▶ [PROBLEM STATEMENT]:
Repeat the listing that comes next, leaving nothing out and changing nothing.
=======
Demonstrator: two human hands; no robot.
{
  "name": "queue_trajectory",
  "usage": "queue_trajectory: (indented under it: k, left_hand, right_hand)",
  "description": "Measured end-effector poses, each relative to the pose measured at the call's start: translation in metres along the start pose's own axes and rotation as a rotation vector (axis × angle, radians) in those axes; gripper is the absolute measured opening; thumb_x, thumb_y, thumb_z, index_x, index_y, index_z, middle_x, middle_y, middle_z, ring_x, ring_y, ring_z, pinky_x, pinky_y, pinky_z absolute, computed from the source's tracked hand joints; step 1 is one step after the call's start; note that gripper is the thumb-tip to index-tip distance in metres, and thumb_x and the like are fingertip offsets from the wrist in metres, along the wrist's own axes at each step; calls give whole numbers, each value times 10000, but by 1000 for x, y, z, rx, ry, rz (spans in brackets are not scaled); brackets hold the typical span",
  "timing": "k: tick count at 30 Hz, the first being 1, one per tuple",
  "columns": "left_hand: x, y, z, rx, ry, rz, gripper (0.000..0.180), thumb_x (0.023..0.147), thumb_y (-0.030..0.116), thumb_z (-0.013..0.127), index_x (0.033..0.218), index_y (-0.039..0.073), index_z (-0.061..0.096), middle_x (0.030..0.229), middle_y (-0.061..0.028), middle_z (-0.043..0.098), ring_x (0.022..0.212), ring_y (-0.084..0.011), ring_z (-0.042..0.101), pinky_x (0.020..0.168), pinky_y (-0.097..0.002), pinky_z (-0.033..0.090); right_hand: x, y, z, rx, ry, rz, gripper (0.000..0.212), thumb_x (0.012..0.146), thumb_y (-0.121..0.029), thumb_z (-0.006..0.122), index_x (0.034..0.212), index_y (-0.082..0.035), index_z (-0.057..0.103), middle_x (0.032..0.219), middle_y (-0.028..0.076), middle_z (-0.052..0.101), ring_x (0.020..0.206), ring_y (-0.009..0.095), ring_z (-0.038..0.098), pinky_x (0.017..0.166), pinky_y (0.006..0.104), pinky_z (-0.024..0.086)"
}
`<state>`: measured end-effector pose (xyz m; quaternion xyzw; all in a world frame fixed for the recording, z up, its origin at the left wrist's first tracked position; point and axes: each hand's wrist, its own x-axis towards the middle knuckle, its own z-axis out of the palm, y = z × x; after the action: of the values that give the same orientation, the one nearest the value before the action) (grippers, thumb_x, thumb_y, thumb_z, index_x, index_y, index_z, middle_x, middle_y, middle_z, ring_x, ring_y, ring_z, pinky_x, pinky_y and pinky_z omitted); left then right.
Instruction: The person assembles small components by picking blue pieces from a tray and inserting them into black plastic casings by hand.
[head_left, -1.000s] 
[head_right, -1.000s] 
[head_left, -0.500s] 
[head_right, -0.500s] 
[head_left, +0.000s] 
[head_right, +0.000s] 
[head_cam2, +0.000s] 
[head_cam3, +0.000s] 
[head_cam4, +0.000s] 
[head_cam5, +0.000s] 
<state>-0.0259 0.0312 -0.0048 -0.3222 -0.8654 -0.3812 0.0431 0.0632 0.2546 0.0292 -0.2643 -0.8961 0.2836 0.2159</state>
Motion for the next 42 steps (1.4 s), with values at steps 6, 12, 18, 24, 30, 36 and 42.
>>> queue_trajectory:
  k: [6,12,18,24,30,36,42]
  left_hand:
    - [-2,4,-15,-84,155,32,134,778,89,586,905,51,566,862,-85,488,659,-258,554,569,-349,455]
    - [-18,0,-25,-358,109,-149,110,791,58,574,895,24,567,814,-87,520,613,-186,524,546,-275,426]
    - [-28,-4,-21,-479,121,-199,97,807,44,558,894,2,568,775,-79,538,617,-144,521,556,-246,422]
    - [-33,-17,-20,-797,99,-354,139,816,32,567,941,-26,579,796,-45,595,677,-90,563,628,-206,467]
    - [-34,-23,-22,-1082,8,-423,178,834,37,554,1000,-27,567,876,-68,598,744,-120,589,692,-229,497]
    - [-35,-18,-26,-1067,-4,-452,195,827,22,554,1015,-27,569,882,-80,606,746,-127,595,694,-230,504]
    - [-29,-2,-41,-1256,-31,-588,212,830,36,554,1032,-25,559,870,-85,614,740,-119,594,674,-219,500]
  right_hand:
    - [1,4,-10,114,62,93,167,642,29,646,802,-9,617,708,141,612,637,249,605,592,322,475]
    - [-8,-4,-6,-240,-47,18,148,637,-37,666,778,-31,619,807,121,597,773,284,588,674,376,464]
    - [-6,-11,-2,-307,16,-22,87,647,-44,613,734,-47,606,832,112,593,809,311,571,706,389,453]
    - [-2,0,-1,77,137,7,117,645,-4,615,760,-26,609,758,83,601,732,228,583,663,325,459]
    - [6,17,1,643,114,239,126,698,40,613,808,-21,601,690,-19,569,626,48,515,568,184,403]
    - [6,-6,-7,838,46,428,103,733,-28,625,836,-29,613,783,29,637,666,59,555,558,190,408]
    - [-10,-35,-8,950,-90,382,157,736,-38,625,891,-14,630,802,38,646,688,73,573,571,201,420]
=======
▶ [TASK RESPONSE]:
Demonstrator: two human hands; no robot.
{
  "name": "queue_trajectory",
  "usage": "queue_trajectory: (indented under it: k, left_hand, right_hand)",
  "description": "Measured end-effector poses, each relative to the pose measured at the call's start: translation in metres along the start pose's own axes and rotation as a rotation vector (axis × angle, radians) in those axes; gripper is the absolute measured opening; thumb_x, thumb_y, thumb_z, index_x, index_y, index_z, middle_x, middle_y, middle_z, ring_x, ring_y, ring_z, pinky_x, pinky_y, pinky_z absolute, computed from the source's tracked hand joints; step 1 is one step after the call's start; note that gripper is the thumb-tip to index-tip distance in metres, and thumb_x and the like are fingertip offsets from the wrist in metres, along the wrist's own axes at each step; calls give whole numbers, each value times 10000, but by 1000 for x, y, z, rx, ry, rz (spans in brackets are not scaled); brackets hold the typical span",
  "timing": "k: tick count at 30 Hz, the first being 1, one per tuple",
  "columns": "left_hand: x, y, z, rx, ry, rz, gripper (0.000..0.180), thumb_x (0.023..0.147), thumb_y (-0.030..0.116), thumb_z (-0.013..0.127), index_x (0.033..0.218), index_y (-0.039..0.073), index_z (-0.061..0.096), middle_x (0.030..0.229), middle_y (-0.061..0.028), middle_z (-0.043..0.098), ring_x (0.022..0.212), ring_y (-0.084..0.011), ring_z (-0.042..0.101), pinky_x (0.020..0.168), pinky_y (-0.097..0.002), pinky_z (-0.033..0.090); right_hand: x, y, z, rx, ry, rz, gripper (0.000..0.212), thumb_x (0.012..0.146), thumb_y (-0.121..0.029), thumb_z (-0.006..0.122), index_x (0.034..0.212), index_y (-0.082..0.035), index_z (-0.057..0.103), middle_x (0.032..0.219), middle_y (-0.028..0.076), middle_z (-0.052..0.101), ring_x (0.020..0.206), ring_y (-0.009..0.095), ring_z (-0.038..0.098), pinky_x (0.017..0.166), pinky_y (0.006..0.104), pinky_z (-0.024..0.086)"
}
`<state>`: measured end-effector pose (xyz m; quaternion xyzw; all in a world frame fixed for the recording, z up, its origin at the left wrist's first tracked position; point and axes: each hand's wrist, its own x-axis towards the middle knuckle, its own z-axis out of the palm, y = z × x; after the action: of the values that give the same orientation, the one nearest the value before the action) (grippers, thumb_x, thumb_y, thumb_z, index_x, index_y, index_z, middle_x, middle_y, middle_z, ring_x, ring_y, ring_z, pinky_x, pinky_y and pinky_z omitted); left then right.
Instruction: The person assembles small components by picking blue pieces from a tray and inserting them into black plastic casings by hand.
[head_left, -1.000s] 
[head_right, -1.000s] 
[head_left, -0.500s] 
[head_right, -0.500s] 
[head_left, +0.000s] 
[head_right, +0.000s] 
[head_cam2, +0.000s] 
[head_cam3, +0.000s] 
[head_cam4, +0.000s] 
[head_cam5, +0.000s] 
<state>-0.0259 0.0312 -0.0048 -0.3222 -0.8654 -0.3812 0.0431 0.0632 0.2546 0.0292 -0.2643 -0.8961 0.2836 0.2159</state>
Motion for the next 42 steps (1.4 s), with values at steps 6, 12, 18, 24, 30, 36 and 42.
>>> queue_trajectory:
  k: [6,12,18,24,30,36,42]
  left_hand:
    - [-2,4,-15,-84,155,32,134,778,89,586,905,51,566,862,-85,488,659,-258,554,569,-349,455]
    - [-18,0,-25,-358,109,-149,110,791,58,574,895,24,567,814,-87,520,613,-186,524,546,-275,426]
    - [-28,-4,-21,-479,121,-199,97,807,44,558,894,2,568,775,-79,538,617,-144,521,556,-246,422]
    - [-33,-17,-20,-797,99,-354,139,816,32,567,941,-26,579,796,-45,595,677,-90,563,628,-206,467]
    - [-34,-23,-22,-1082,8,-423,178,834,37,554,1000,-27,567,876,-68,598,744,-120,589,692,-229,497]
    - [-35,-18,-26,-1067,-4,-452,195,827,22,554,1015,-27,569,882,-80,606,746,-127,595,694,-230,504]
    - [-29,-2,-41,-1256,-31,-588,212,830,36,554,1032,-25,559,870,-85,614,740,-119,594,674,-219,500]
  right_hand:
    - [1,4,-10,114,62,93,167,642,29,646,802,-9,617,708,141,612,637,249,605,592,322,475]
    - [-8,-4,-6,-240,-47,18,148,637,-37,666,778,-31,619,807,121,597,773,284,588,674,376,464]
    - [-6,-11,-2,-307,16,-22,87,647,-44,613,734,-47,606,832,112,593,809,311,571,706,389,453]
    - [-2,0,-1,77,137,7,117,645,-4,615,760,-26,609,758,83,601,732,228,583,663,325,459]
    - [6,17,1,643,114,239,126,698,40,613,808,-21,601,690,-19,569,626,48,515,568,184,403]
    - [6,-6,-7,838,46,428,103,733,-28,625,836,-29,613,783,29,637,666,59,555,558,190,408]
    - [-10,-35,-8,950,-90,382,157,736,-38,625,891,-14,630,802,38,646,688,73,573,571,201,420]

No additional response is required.